◆ DATA TO PROCESS ◆
#####

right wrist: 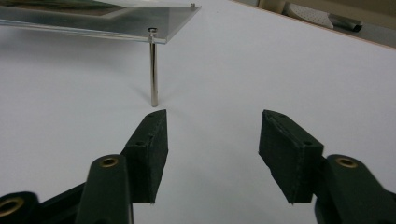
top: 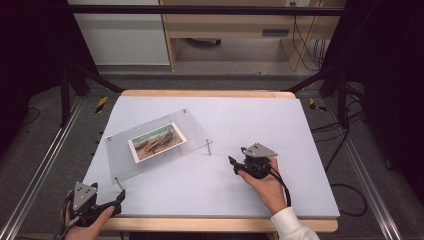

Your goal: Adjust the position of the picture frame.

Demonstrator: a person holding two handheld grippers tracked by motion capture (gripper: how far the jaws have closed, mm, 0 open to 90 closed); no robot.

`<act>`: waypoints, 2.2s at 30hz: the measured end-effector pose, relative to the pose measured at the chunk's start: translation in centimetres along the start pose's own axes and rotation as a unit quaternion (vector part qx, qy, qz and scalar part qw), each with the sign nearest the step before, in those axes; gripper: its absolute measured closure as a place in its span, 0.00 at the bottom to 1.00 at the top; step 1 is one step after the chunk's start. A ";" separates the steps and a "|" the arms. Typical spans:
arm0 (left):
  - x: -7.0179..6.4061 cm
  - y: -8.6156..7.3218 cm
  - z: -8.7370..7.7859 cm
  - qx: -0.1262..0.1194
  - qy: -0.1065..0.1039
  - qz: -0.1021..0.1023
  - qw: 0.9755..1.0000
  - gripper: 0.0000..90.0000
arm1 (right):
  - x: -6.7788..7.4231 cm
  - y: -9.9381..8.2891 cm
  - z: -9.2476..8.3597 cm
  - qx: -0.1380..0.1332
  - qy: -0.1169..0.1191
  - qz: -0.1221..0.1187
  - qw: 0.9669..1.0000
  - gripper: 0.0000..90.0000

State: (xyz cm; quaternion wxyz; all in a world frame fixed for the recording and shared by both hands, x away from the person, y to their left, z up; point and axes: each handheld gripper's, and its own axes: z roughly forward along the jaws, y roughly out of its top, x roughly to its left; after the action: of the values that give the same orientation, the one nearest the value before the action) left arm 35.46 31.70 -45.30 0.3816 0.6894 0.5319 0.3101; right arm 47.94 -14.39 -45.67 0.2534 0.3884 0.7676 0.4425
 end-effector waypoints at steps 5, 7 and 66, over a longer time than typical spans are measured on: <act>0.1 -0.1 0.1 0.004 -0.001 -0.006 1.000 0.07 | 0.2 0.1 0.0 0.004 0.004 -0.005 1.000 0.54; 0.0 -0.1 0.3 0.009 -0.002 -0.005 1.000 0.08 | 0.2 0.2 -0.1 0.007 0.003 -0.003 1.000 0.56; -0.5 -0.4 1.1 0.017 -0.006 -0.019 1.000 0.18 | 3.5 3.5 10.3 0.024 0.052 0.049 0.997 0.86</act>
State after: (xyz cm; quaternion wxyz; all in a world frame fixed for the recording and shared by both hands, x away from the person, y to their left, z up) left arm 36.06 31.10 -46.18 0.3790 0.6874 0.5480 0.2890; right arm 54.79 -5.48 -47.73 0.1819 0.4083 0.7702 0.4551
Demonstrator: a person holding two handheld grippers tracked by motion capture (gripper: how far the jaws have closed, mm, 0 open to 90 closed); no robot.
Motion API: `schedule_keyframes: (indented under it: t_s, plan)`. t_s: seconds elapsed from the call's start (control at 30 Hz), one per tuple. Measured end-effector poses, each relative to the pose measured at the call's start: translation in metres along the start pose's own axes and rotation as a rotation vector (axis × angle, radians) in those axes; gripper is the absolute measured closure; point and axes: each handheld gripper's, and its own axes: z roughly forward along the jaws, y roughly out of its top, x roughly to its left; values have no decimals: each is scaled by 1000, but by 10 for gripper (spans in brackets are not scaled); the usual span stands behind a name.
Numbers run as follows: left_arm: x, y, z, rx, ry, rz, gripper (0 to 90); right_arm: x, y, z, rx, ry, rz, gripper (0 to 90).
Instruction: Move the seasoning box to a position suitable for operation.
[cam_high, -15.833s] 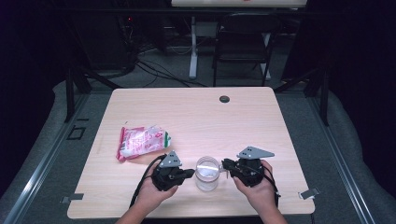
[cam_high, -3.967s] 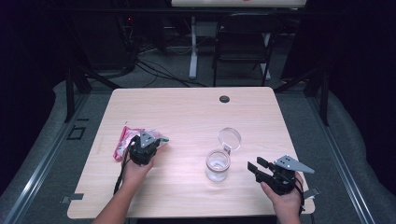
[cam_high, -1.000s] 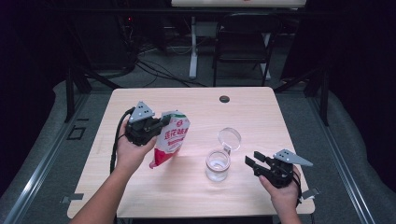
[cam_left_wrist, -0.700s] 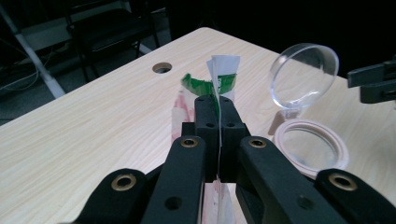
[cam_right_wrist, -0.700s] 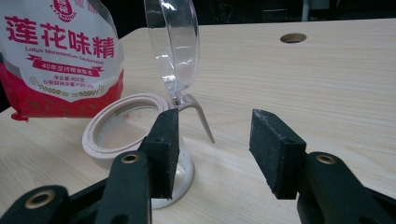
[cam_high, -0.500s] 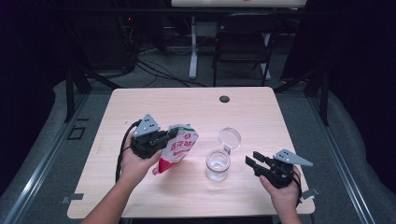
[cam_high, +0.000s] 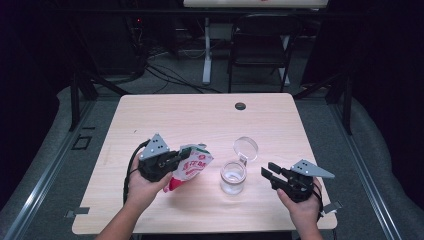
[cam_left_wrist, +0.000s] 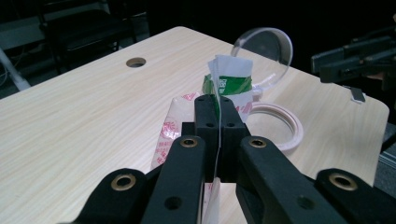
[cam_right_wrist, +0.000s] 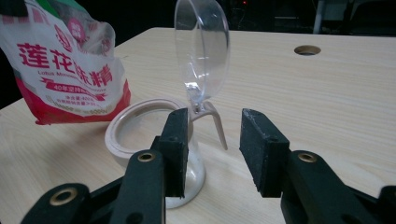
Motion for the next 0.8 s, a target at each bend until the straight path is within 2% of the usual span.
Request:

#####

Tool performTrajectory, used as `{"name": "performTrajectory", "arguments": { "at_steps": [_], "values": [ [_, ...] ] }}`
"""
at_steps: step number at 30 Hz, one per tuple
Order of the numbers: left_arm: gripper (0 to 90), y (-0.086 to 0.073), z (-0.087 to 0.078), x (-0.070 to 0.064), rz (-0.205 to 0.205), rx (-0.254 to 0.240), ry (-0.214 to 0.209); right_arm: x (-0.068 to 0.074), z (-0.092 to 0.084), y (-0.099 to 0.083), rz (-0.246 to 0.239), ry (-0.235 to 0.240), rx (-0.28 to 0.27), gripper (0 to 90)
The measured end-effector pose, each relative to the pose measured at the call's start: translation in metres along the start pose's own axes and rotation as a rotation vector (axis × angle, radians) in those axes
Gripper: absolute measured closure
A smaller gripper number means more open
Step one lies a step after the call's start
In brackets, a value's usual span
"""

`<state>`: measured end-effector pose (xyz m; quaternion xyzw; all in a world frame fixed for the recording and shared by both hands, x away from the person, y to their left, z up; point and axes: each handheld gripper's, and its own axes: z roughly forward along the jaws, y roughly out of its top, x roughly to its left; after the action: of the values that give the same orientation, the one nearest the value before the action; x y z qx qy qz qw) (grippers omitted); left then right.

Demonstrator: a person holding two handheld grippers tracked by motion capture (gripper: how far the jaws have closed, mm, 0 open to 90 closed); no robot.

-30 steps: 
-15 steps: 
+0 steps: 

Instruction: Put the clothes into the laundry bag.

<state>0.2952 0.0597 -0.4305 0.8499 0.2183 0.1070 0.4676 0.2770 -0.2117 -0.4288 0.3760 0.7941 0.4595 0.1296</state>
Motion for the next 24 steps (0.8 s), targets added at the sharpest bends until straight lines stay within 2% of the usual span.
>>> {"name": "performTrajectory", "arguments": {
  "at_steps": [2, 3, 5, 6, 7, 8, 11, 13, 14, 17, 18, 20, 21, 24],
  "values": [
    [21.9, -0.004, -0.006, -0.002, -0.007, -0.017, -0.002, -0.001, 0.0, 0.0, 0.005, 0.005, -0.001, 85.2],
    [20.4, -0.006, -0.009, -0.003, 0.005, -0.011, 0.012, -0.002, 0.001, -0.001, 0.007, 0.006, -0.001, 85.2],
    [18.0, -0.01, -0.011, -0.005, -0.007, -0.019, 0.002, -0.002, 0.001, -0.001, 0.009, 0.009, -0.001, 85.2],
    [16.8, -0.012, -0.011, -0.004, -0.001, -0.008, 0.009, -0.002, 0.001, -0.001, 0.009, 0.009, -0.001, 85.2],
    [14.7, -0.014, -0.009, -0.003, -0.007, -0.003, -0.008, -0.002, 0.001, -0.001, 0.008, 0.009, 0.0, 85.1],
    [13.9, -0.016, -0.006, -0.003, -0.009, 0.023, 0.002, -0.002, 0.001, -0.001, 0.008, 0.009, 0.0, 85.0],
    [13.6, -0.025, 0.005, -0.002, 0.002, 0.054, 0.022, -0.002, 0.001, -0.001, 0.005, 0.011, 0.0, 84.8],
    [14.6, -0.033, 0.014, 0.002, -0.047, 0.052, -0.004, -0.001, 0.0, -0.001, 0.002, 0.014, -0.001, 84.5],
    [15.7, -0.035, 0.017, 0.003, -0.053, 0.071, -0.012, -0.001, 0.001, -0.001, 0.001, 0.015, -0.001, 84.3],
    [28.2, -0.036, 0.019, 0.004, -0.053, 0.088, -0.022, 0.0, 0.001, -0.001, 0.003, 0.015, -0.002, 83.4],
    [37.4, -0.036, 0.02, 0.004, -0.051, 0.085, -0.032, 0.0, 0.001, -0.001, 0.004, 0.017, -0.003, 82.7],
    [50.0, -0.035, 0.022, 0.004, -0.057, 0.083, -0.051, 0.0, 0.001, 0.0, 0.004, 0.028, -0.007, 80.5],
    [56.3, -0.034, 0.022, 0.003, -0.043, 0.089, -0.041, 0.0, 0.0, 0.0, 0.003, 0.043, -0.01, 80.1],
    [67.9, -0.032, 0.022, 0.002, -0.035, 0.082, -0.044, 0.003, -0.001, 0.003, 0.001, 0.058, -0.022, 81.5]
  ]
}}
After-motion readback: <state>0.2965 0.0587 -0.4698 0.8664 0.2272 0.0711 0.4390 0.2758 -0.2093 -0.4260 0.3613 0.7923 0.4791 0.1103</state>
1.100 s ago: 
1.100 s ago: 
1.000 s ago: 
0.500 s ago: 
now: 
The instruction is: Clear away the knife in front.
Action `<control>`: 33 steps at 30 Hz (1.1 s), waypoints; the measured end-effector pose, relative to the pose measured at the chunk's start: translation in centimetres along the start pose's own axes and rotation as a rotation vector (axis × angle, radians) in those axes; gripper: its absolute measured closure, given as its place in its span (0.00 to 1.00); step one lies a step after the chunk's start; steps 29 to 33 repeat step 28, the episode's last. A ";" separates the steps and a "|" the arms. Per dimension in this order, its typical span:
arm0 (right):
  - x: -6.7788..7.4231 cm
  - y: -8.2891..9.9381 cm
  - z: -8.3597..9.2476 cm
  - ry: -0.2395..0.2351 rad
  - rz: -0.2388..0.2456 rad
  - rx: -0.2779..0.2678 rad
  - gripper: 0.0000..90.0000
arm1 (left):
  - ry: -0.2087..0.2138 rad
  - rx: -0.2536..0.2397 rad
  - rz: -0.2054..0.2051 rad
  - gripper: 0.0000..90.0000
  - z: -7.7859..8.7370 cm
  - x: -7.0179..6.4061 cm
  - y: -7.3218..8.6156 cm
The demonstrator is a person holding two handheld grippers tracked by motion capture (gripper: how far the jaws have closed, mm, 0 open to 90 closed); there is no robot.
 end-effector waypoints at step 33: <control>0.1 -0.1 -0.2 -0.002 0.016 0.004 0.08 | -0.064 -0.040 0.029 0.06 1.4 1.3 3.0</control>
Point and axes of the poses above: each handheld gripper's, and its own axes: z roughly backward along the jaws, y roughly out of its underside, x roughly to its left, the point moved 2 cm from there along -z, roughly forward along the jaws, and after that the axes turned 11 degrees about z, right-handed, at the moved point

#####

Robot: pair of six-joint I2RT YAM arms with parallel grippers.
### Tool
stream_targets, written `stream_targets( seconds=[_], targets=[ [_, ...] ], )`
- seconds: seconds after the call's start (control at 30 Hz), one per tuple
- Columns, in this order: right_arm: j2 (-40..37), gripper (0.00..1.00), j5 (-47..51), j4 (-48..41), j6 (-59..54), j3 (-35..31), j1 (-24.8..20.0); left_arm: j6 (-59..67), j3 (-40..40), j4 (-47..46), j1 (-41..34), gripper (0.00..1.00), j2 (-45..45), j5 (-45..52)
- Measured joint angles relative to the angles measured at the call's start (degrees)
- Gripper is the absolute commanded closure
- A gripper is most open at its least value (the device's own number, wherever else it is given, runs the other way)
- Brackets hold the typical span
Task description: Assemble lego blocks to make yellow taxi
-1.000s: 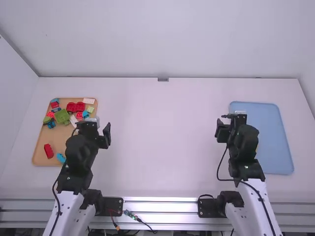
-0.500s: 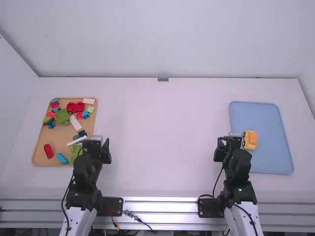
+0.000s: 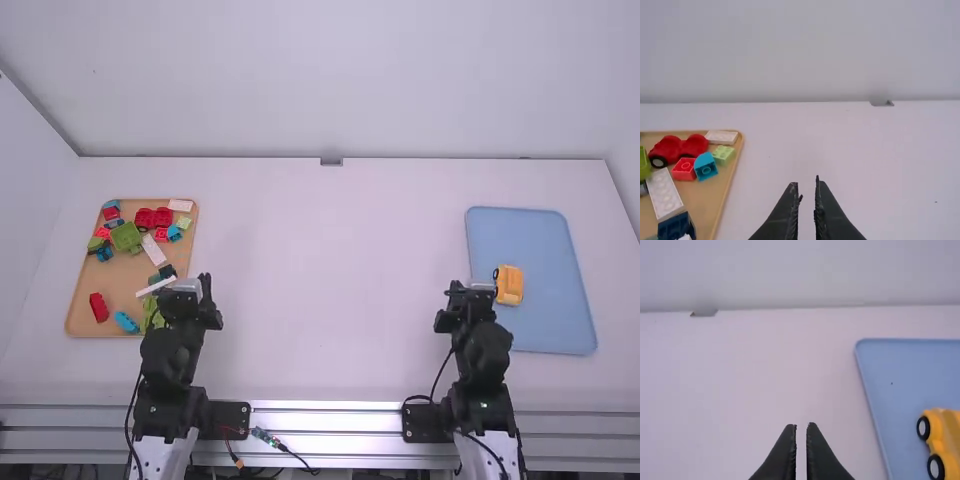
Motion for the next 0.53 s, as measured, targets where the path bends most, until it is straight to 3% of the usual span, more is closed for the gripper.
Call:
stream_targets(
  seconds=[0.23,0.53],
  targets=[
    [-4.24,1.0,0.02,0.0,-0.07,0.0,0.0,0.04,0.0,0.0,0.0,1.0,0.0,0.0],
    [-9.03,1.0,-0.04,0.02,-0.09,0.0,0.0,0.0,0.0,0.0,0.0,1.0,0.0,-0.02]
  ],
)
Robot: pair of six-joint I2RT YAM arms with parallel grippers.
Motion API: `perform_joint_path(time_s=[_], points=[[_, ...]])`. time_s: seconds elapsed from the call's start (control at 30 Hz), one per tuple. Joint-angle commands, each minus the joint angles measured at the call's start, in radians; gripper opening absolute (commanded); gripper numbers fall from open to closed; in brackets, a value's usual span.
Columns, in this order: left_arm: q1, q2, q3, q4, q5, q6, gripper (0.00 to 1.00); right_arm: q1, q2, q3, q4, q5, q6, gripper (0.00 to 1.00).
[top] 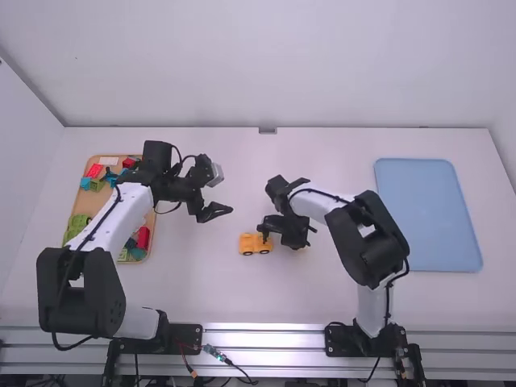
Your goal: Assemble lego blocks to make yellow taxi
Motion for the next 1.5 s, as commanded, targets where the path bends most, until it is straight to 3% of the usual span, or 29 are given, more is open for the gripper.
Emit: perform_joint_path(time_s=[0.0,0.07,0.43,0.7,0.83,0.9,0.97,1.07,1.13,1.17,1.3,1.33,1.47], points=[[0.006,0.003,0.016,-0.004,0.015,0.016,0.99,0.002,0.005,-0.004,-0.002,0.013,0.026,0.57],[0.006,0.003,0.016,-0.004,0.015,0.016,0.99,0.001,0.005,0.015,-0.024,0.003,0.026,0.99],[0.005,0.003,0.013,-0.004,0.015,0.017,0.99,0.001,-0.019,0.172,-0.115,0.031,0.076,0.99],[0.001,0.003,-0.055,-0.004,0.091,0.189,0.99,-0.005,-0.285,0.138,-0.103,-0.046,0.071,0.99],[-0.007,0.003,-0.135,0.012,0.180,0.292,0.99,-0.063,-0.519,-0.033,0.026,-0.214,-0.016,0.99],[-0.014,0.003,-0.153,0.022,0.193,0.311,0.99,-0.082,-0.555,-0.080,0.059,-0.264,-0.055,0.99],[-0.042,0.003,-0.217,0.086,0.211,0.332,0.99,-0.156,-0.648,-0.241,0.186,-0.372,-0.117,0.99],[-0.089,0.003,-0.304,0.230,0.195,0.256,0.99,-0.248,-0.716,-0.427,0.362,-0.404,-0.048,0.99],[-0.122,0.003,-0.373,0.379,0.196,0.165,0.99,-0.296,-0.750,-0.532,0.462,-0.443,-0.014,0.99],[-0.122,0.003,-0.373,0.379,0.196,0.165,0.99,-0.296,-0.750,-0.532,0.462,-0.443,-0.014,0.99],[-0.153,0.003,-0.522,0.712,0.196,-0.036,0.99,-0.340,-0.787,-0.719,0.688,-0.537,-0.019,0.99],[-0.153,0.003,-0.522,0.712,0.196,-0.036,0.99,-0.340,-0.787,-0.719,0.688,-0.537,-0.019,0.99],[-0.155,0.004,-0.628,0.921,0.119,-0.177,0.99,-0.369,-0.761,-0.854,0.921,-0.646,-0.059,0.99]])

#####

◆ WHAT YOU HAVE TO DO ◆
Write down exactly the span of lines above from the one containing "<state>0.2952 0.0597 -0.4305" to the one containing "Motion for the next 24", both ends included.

◆ RESPONSE AREA ◆
<state>0.2952 0.0597 -0.4305 0.8499 0.2183 0.1070 0.4676 0.2770 -0.2117 -0.4288 0.3760 0.7941 0.4595 0.1296</state>
Motion for the next 24 steps (0.8 s), targets added at the sharpest bends until straight lines stay within 2% of the usual span.

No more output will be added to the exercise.